Write out each line of the records that has "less" in it.
(DATA PROVIDED Opens)
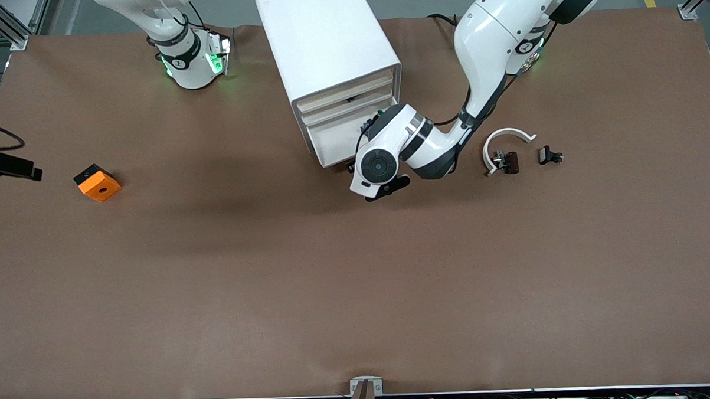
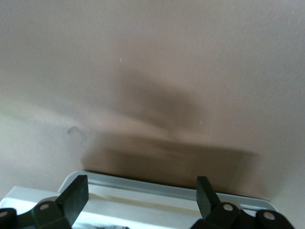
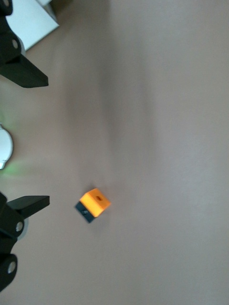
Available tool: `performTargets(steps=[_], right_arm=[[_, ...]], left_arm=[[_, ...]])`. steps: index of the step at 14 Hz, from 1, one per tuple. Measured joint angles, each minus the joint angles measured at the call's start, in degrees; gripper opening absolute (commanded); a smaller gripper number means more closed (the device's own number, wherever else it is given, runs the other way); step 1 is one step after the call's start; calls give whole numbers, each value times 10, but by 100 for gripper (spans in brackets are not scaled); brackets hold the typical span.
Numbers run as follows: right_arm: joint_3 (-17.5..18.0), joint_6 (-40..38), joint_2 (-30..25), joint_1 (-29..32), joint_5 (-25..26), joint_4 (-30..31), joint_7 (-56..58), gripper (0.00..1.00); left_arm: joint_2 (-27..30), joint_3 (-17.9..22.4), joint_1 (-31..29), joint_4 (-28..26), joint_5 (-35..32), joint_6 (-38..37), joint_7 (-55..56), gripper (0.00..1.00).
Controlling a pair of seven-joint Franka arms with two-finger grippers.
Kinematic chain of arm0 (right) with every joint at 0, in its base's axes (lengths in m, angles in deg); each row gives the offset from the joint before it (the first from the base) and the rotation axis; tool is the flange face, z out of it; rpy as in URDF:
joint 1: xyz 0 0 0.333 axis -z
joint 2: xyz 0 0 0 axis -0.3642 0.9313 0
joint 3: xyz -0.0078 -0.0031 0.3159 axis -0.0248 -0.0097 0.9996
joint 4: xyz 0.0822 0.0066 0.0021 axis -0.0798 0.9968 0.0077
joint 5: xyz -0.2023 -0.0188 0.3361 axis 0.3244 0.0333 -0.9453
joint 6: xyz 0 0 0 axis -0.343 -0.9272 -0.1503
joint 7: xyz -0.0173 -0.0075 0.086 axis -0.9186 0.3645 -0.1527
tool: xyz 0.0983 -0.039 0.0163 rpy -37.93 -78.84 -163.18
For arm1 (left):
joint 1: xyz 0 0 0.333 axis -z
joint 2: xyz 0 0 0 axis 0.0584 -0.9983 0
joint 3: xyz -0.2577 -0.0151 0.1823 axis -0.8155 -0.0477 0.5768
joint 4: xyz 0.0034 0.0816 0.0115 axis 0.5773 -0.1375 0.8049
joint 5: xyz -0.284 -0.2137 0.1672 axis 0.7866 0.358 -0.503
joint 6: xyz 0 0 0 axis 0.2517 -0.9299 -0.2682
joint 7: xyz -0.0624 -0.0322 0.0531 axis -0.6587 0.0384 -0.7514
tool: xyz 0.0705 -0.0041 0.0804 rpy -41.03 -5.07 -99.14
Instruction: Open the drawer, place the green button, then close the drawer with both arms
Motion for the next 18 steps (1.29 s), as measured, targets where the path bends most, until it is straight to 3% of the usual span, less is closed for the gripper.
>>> performTargets(steps=[8, 18], right_arm=[[0, -30, -61, 20, -20, 6, 2, 100], [20, 42, -222, 15, -19, 214, -5, 100]], left_arm=[[-2, -19, 6, -10, 35, -5, 22, 100], [-7, -23, 29, -12, 84, -5, 37, 100]])
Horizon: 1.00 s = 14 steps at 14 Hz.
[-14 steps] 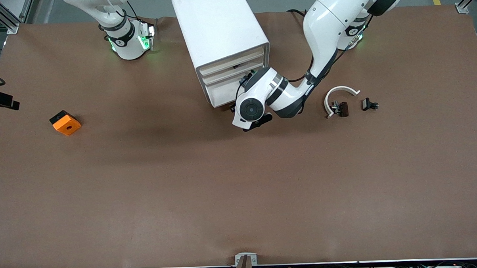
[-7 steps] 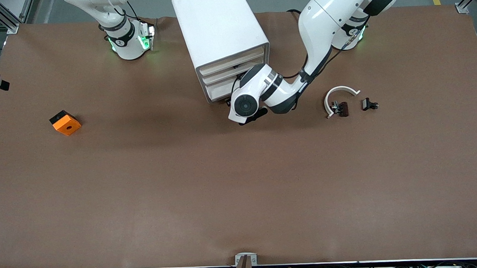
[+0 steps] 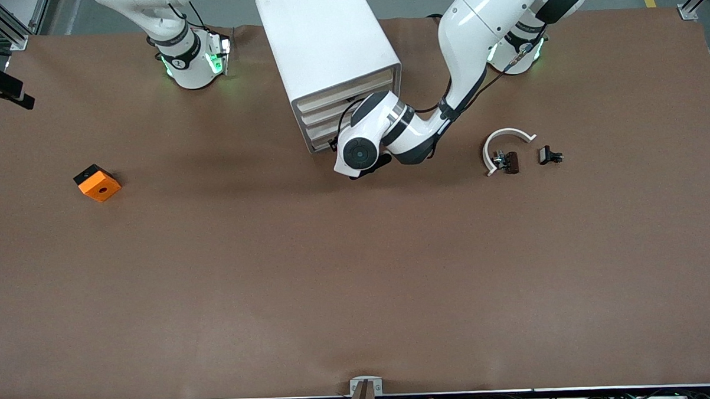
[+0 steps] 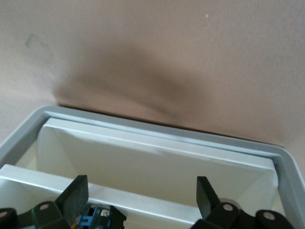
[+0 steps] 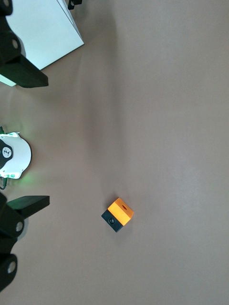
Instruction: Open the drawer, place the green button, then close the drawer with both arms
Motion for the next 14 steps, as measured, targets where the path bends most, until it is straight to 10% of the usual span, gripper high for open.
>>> performTargets(steps=[14], right_arm=[[7, 31, -10, -11, 10, 8, -1, 100]], left_arm=[[7, 9, -72, 71, 3, -2, 0, 100]])
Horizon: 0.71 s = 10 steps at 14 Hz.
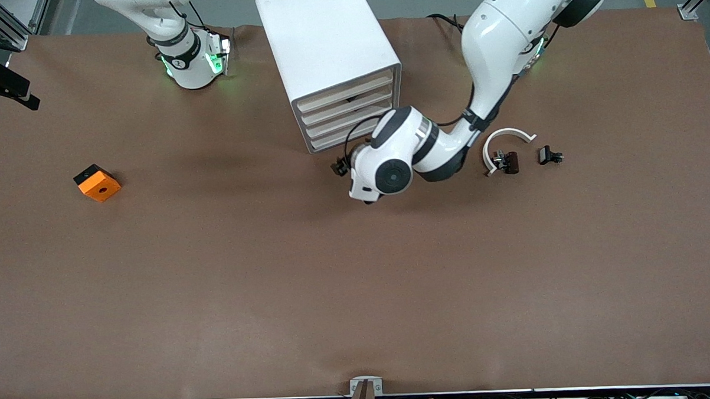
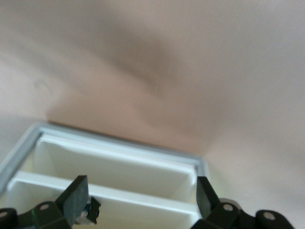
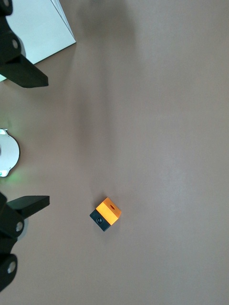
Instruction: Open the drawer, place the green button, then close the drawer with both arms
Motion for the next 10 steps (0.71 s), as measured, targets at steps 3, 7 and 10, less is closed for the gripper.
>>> performTargets(steps=[3, 7, 10], right_arm=[[2, 0, 0, 0, 1, 0, 0, 100], [3, 4, 0, 0, 1, 0, 0, 100], [3, 10, 0, 0, 1, 0, 0, 100]], left_arm=[[18, 19, -13, 39, -96, -50, -2, 100], [84, 22, -66, 67, -145, -101, -76, 100], [144, 24, -135, 67, -146, -172, -153, 100]])
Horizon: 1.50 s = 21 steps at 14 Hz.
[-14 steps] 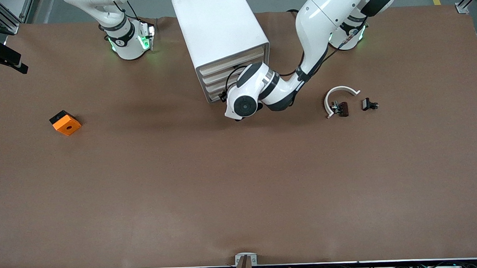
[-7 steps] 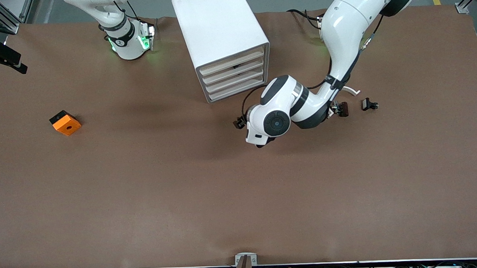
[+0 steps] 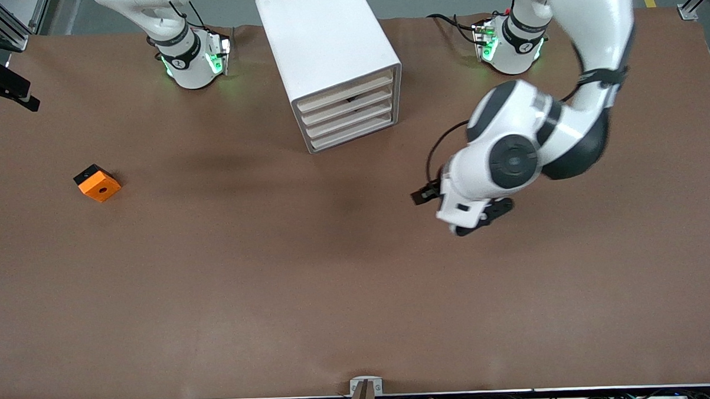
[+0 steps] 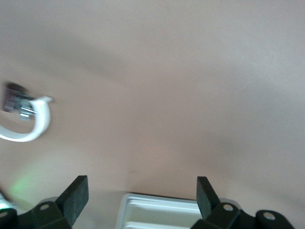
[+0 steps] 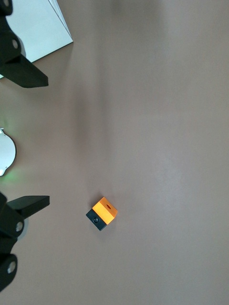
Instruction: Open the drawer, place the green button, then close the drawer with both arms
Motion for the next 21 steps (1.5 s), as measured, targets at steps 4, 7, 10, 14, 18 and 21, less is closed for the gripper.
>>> performTargets(steps=[4, 7, 10, 14, 18, 21], right_arm=[[5, 1, 0, 0, 0, 0, 0, 100], [9, 4, 0, -1, 0, 0, 0, 100], [9, 4, 0, -1, 0, 0, 0, 100], [9, 6, 0, -1, 0, 0, 0, 100], [12, 6, 0, -2, 0, 0, 0, 100], [12, 8, 0, -2, 0, 0, 0, 100]], left_arm=[[66, 3, -95, -16, -2, -73, -153, 100], [129, 45, -132, -54, -2, -93, -297, 100], [217, 143, -117, -125, -2, -102, -453, 100], [326, 206, -118, -255, -2, -24, -546, 100], [369, 204, -110, -300, -2, 43, -545, 100], [367, 204, -110, -271, -2, 46, -544, 100]])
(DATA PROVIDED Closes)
● **OUTPUT FOR THIS TASK**:
Motion for the next 18 steps (1.29 s), as measured, targets where the path bends most, until it is straight to 3% of the usual span, less is closed for the gripper.
Motion for the next 10 steps (0.71 s), as measured, targets at steps 3, 7 and 10, less is closed for the gripper.
Motion for the next 21 steps (1.5 s), as measured, targets at steps 4, 7, 10, 14, 18 and 21, less is closed for the gripper.

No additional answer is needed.